New York: The US office vacancy rate in the first quarter reached its highest level in 16 years, but the decline in rents eased and crept closer to stabilisation, according to a report by real estate research firm Reis Inc.
The US office vacancy rate rose to 17.2 per cent, a level unseen since 1994, as the market lost about 11.6 million net square feet of occupied space during the first quarter, according to the report released on Monday. The US vacancy rate inched up 0.2 percentage points from a quarter earlier and was two per cent higher than a year ago.
"As labour markets stabilise, we expect occupancies and rents to require another 12 to 18 months before showing signs of improvement, given typical lags in commercial real estate," Reis director of research Victor Calanog said in a statement. "Even as occupancy continues to deteriorate, we're observing signs of renewed leasing activity across different metros."
The US office vacancy rate hit a cyclical low of 12.5 per cent in the third quarter 2007.
Rental rates fell an average of 0.8 per cent in the first quarter, a less steep decline that seen last year. Asking rent fell 4.2 per cent from a year earlier. Factoring months of free rent and landlord contributions to space improvements for each tenant, effective rent was down 7.4 per cent from a year earlier.

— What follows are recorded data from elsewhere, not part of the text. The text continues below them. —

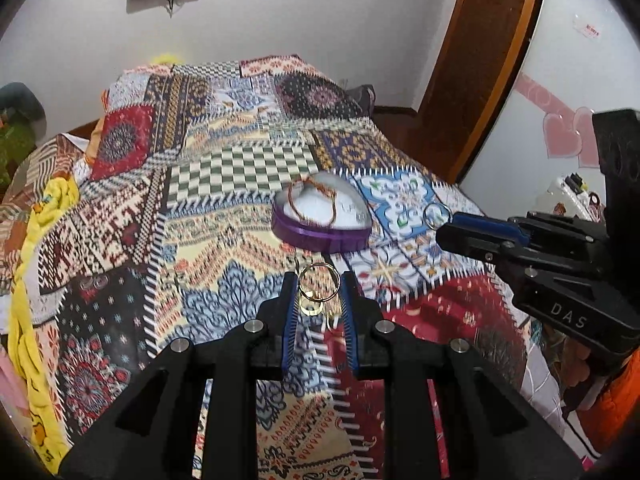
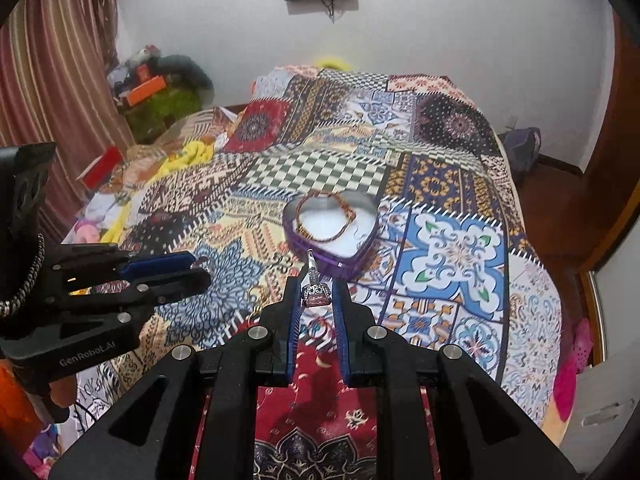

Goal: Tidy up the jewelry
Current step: 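Grasp the gold rings with the left tool while the right tool grasps the silver earring, then lower the rings into the tin and open the left tool while the right tool releases the earring there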

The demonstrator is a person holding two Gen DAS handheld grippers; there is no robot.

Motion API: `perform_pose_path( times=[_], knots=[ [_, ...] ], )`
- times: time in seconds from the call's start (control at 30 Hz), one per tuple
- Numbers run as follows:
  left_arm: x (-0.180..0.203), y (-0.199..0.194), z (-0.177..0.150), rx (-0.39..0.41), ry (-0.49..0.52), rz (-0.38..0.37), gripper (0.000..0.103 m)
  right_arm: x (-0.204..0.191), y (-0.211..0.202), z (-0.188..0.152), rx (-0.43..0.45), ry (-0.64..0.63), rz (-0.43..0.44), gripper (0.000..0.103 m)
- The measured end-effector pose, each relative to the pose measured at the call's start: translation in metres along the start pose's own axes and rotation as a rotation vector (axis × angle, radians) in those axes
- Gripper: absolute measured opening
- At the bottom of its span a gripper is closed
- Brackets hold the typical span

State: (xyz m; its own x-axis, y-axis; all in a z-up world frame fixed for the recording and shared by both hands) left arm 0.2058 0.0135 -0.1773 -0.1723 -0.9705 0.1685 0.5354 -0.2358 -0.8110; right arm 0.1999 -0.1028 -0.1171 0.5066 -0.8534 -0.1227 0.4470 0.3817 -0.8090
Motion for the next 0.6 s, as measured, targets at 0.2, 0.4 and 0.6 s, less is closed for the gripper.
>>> perform_pose_path(
  times=[0.2,0.4,0.6],
  knots=[
    [-0.002,-0.005,0.019,0.042,-0.006,-0.001,0.020,0.006,-0.005,0.013,0.036,0.007,-0.008,0.014],
    [-0.001,0.000,0.035,0.059,0.002,0.001,0.020,0.009,-0.002,0.023,0.054,0.000,-0.007,0.014],
    [-0.005,0.012,0.050,0.060,-0.006,-0.007,0.020,0.013,0.009,0.032,0.052,0.003,-0.001,0.014]
  ],
)
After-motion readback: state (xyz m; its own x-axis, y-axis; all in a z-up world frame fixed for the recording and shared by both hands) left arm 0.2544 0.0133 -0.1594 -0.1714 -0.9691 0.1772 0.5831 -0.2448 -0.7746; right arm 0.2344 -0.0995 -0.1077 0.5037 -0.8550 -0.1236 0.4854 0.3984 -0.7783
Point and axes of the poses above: each gripper's, at about its wrist camera, not at the fingertips, and y roughly the way its jaws point, x to its right, z to its top, the point moved 5 cm from there along y, roughly the way its jaws point, and after that the axes turned 7 degrees about -x, right-handed, at the moved point
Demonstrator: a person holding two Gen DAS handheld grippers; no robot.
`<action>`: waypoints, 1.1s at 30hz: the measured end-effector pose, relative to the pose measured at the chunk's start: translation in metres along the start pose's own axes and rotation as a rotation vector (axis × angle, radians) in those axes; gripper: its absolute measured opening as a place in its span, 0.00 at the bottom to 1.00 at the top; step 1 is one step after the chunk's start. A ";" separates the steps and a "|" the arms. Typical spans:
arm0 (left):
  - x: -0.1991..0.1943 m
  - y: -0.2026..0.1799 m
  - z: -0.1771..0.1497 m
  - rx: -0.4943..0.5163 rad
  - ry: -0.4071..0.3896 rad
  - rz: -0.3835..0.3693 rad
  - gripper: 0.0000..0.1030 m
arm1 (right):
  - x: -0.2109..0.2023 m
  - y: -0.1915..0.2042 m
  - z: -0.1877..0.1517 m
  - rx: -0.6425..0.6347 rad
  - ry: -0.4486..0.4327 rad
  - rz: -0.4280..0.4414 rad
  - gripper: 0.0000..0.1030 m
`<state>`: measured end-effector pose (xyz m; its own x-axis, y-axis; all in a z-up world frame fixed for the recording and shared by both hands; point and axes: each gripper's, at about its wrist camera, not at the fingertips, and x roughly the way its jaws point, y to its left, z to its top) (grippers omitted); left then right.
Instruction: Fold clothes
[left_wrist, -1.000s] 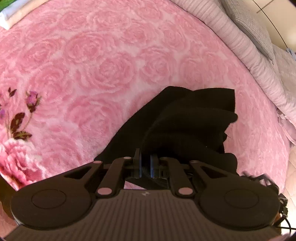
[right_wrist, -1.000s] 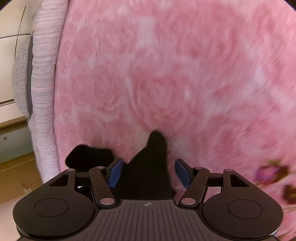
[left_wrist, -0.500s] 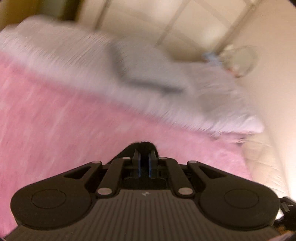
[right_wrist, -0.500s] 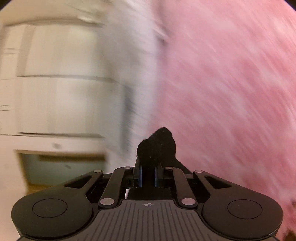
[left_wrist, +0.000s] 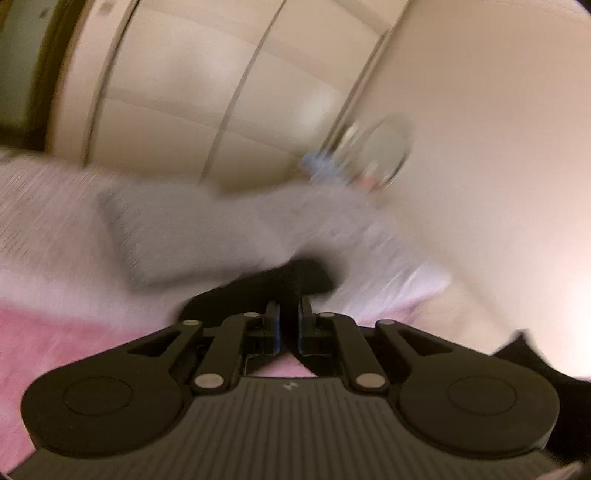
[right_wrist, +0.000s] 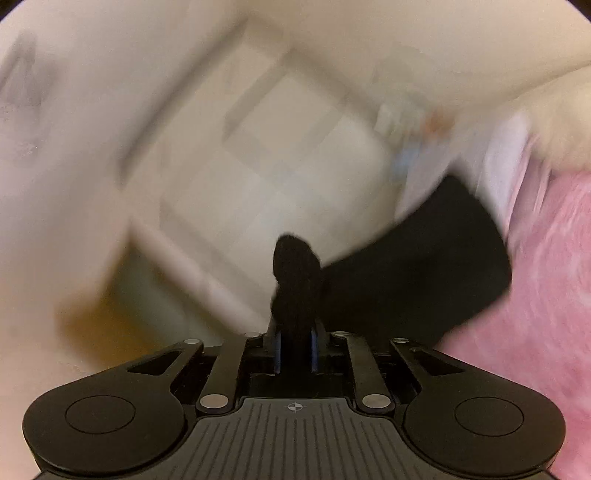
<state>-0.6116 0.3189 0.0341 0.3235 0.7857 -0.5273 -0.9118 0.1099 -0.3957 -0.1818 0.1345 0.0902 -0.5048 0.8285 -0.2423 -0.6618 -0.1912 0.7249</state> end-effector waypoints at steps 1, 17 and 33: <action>0.005 0.017 -0.017 -0.005 0.065 0.058 0.09 | 0.007 0.002 -0.016 -0.032 0.130 -0.008 0.35; -0.067 0.052 -0.283 -0.233 0.505 0.315 0.09 | 0.051 -0.092 -0.092 0.043 0.576 -0.264 0.42; -0.065 -0.053 -0.393 -0.427 0.481 0.473 0.24 | -0.007 -0.256 -0.082 -0.063 0.698 -0.367 0.42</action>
<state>-0.4854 0.0227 -0.2062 0.0892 0.3309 -0.9394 -0.8352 -0.4889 -0.2516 -0.0545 0.1347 -0.1471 -0.4653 0.3267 -0.8227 -0.8731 -0.0161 0.4874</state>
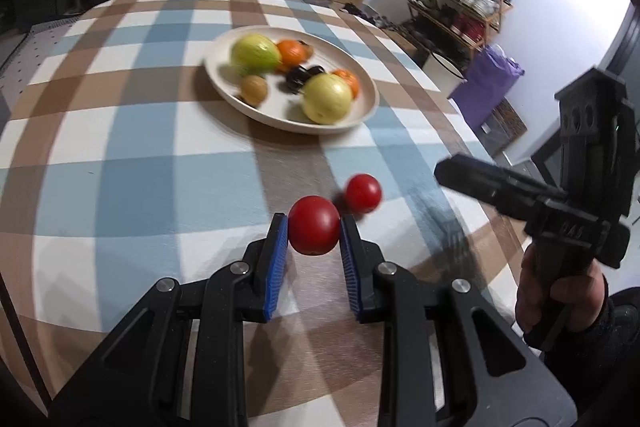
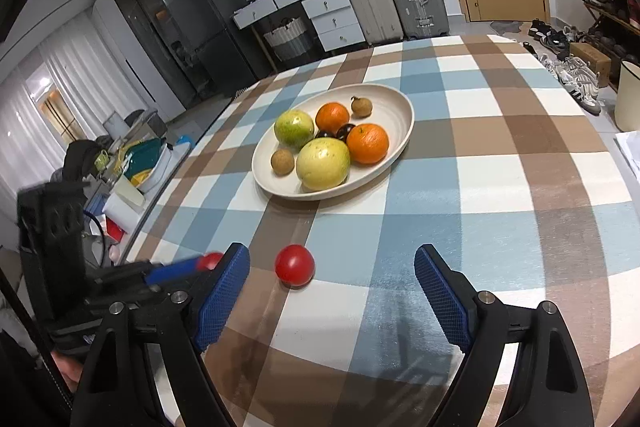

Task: Organize fruits
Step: 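Grasp a red tomato with the left gripper while the right gripper grasps the other tomato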

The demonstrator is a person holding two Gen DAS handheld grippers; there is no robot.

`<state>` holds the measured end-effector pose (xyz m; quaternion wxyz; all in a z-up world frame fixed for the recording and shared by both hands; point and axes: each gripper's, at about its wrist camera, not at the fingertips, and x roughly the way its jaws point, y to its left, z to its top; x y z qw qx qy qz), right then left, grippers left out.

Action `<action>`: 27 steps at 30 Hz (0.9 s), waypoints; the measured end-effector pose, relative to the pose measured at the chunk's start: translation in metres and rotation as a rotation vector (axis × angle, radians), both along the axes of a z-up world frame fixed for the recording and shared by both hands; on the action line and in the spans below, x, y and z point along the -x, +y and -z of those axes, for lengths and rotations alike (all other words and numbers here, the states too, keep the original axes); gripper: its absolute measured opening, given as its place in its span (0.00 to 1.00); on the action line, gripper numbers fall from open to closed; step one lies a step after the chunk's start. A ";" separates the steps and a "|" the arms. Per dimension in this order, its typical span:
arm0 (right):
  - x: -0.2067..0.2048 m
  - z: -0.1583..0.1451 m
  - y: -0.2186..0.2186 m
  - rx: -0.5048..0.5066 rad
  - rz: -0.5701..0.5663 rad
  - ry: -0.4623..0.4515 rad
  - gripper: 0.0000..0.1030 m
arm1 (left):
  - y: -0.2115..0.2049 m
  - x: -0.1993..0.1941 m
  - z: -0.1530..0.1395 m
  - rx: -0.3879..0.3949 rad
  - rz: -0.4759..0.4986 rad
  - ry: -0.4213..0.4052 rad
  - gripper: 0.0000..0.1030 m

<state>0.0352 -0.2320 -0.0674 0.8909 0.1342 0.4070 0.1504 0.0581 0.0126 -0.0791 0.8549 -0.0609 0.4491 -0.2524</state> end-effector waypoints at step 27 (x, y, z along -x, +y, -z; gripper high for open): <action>-0.025 0.044 0.056 0.127 -0.152 0.071 0.28 | 0.030 -0.015 -0.017 0.006 -0.051 -0.041 0.23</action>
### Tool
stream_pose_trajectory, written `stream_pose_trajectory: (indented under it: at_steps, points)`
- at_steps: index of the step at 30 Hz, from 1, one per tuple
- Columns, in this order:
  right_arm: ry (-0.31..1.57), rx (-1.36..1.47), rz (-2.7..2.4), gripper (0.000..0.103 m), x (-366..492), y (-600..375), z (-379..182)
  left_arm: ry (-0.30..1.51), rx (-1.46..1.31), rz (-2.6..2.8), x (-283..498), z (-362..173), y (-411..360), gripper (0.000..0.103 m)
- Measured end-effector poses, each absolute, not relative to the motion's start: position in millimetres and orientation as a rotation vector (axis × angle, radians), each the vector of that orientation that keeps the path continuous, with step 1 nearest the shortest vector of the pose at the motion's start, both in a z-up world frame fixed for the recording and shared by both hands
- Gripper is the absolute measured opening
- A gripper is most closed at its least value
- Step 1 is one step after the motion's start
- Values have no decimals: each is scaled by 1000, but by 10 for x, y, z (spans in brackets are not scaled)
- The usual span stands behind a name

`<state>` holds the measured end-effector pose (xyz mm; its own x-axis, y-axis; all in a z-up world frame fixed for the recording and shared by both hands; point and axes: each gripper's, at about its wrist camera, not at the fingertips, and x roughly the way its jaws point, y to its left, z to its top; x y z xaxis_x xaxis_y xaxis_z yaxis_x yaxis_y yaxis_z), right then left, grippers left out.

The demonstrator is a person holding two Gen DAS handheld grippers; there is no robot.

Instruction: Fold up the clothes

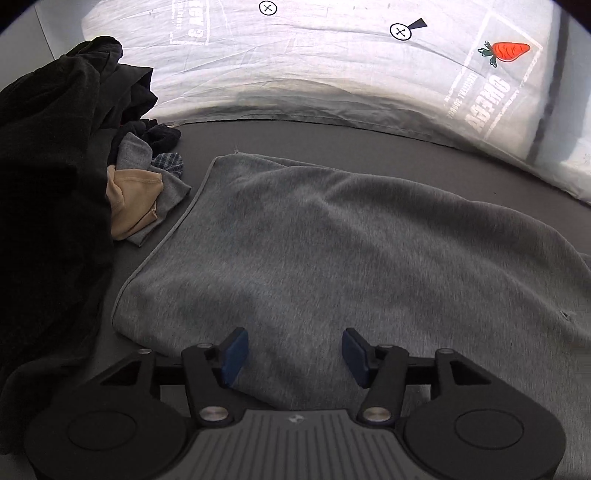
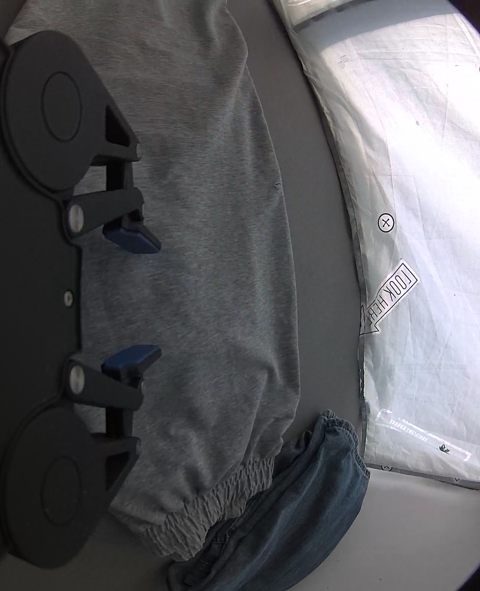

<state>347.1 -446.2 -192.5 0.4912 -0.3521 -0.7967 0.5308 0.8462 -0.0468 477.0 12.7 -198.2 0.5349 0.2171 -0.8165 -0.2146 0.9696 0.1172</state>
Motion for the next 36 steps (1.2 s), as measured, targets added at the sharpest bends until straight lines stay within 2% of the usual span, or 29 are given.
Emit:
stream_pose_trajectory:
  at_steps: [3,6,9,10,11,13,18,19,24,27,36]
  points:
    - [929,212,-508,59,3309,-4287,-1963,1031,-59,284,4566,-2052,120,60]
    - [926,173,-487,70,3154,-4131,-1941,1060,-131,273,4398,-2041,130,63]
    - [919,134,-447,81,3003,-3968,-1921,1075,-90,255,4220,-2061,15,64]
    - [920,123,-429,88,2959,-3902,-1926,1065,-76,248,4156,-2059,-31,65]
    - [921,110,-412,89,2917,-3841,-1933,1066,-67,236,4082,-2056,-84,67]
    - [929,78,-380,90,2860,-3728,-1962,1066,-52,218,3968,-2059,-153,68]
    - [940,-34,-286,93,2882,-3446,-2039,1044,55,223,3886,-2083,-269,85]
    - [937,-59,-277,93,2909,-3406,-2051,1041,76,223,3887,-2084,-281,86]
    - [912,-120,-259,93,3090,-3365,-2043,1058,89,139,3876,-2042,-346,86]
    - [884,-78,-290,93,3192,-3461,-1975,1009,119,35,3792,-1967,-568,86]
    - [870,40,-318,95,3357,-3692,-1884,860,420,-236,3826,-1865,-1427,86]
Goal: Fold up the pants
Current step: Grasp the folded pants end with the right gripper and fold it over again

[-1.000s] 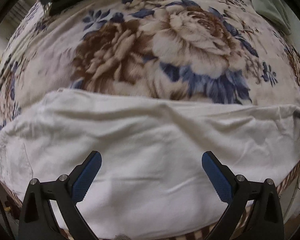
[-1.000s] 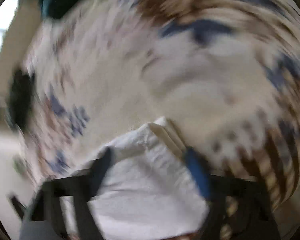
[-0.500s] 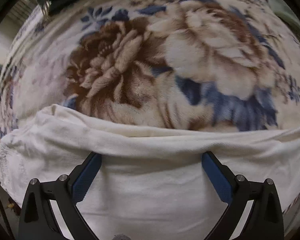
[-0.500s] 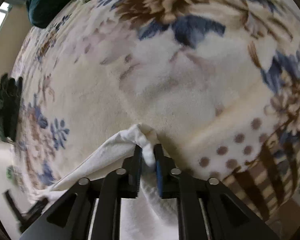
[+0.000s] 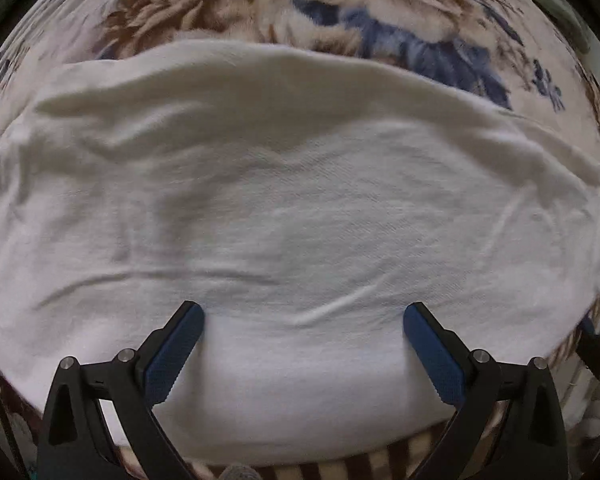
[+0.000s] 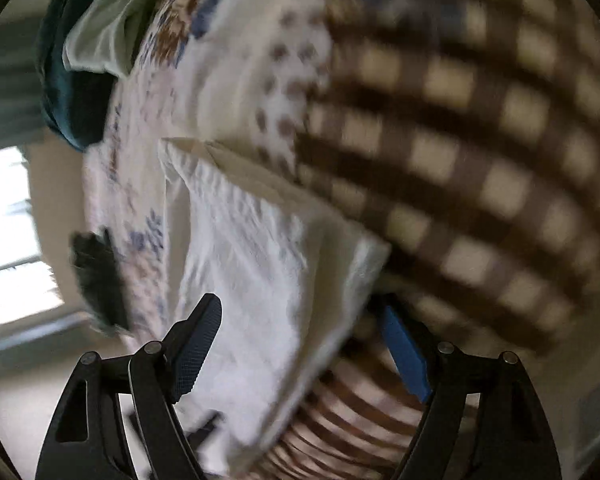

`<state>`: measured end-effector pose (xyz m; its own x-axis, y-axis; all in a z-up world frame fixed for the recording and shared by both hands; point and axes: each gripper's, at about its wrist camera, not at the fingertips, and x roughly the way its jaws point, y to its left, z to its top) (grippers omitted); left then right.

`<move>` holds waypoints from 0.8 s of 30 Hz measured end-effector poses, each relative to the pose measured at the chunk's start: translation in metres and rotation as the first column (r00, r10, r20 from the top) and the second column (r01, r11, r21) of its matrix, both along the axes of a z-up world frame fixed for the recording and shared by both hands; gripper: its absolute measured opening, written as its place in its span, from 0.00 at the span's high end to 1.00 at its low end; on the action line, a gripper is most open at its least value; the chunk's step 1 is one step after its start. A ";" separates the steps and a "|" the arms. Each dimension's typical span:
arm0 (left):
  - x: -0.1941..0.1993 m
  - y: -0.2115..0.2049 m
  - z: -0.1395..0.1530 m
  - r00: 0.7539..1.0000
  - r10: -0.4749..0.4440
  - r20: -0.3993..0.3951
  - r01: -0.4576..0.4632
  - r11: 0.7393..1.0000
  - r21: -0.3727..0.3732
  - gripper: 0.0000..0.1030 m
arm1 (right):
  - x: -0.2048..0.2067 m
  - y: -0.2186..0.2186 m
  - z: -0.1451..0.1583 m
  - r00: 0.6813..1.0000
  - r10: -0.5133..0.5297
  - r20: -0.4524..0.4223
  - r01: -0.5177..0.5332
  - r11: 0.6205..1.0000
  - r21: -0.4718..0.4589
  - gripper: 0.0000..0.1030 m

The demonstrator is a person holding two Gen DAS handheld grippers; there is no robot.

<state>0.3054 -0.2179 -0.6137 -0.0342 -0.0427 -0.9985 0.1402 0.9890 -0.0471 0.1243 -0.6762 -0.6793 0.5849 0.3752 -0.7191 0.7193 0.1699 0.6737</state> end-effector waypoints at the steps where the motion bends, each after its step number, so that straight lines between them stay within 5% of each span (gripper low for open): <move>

Both asking and effective rent were off 0.8 per cent from the fourth quarter 2009. The fact that effective rent is no longer falling at a greater rate than asking rent is an indication that landlords may have offered enough concessions to stimulate leasing activity.
"While we do not foresee positive rent growth resuming until next year at the earliest, office buildings at least do not seem to be experiencing as much distress relative to 12 months ago, when we were just heading into 2009 and most markets and economies around the world were still in deep turmoil," Calanog said.
"We expect less of a bloodbath in fundamentals in 2010 versus 2009, but rents will still decline and vacancies will still continue to rise," Calanog said. "This is bad news for loans supported by office properties that have to contend with at least six to eight more quarters of falling income."
Tight credit markets also have curbed office construction with only 3.6 million square feet of office space coming online, the lowest level of completions since Reis began publishing quarterly data in 1999.